The Baltimore City Archives is the official municipal archive of Baltimore, Maryland. The archive is located on Mathews Street in the Waverly neighborhood of Baltimore. The Baltimore City Archives "is the central depository for government records of permanent value."

==History==
Before the incorporating charter of Baltimore stipulated the care of records in 1796, the clerk of Baltimore's Special Commissioners had been ordered to keep records of the town in a chest for safekeeping. The first Record Office of Baltimore was completed in 1839, built to house the growing number of municipal records needing safekeeping. In 1839, the city librarian's office was created, and the librarians and assistants that followed worked to create order out of the multiplying records.

===20th century===
Arguments of cronyism in the city librarian's office resulted in the creation of the Bureau of Archives within the Department of Legislative Reference in 1927.

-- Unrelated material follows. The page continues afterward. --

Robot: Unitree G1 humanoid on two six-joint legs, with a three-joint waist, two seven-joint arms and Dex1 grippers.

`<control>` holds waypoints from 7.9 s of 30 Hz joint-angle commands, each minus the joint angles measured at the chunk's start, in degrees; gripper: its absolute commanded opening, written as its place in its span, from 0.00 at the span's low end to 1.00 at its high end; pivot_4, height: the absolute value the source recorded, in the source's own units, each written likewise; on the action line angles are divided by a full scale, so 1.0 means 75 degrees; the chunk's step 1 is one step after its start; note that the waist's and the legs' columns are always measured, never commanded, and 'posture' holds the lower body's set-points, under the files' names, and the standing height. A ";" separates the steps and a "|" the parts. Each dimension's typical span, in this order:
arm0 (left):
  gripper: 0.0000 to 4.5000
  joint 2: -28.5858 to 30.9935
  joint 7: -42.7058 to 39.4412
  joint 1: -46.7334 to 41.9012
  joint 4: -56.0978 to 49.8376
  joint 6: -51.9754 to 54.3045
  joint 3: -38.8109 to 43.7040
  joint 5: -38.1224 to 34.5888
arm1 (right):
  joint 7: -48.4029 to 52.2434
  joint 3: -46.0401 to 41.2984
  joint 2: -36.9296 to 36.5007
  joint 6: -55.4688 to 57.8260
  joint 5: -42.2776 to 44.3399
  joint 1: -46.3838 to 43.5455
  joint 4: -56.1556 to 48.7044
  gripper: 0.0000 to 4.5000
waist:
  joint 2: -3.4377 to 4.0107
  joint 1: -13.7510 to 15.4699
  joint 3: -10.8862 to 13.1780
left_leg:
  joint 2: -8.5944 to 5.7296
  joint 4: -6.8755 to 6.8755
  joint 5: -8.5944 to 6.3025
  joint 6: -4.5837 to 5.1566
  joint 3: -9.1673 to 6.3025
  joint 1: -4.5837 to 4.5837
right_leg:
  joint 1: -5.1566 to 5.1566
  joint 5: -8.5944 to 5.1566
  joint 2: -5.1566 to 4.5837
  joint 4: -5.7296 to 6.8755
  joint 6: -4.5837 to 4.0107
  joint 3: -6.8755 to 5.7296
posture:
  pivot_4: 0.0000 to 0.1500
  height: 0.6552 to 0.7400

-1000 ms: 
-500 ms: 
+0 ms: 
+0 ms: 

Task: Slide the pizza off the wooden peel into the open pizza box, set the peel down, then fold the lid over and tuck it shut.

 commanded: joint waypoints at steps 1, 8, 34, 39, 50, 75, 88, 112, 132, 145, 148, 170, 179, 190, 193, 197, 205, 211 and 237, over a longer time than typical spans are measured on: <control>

During the late 1930s, the Works Progress Administration (WPA) assigned workers from the Historical Records Survey (HRS) to the Baltimore City Archives, the outcome being twelve hundred detailed worksheets and a completed index of the records of the Archives. Despite this work, the archives fell into disrepair until the 1970s, when a renewed interest in Baltimore's history was the impetus for the creation of the position of City Archivist. After several years of work, which resulted in a guide to the holdings of the Archive in relation to the WPA-HRS index, the archives again fell into disrepair, housed in a substandard building with environmental.

===21st century===
The Baltimore City Archives has been receiving more support from city government, enabling it to move to a new location. The Archives came under the auspices of the Maryland State Archives in 2009 through a five-year agreement whereby the State Archives receive additional storage space in exchange for preservation services. They have received an NHPRC Grant, and work has since commenced to create more access to the holdings, including more detailed descriptions in their online guide and the addition of Web 2.0 tools, such as Flickr.

==Holdings==
The Archives holds collections from city offices such as the Mayor of Baltimore, Baltimore City Council, and the Department of Housing as well as collections of national historic interest such as the War of 1812 papers. Current holdings include the Provident Hospital (Baltimore) and the Baltimore Symphony Orchestra.